Task requirements: You are asked to filter the data below and copy every line holding "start".

"""

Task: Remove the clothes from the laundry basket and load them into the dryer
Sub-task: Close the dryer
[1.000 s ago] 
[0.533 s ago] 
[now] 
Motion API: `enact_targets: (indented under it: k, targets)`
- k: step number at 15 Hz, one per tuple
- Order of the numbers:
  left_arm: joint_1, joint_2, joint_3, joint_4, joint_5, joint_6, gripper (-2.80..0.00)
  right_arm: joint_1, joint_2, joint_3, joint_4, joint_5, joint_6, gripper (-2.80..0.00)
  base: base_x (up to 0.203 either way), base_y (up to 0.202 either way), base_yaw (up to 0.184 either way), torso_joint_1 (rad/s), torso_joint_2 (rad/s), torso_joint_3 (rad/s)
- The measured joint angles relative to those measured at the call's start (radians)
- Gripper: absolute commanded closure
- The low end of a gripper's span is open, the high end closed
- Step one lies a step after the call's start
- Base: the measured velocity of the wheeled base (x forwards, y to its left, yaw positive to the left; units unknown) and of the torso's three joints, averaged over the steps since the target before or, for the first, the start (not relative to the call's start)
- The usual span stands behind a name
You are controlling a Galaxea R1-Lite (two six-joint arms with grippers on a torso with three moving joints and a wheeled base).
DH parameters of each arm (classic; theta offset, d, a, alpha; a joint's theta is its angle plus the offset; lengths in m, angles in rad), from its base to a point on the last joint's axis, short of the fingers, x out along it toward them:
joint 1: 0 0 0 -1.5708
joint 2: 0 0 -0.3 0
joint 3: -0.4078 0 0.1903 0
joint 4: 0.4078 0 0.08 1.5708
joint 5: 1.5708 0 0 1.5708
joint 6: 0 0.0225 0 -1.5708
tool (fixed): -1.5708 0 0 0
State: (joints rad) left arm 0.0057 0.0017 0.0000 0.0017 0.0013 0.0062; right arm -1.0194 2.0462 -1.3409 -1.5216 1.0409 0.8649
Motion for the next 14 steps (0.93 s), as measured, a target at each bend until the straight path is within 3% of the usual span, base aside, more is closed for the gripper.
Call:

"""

Answer box:
- The measured joint angles relative to those measured at the call's start (radians)
- Step one lies a step after the call's start
- Base: the measured velocity of the wheeled base (x forwards, y to its left, yaw positive to the left; units unknown) and of the torso's three joints, averaged over the steps since the target before or, for the first, the start (not relative to the call's start)

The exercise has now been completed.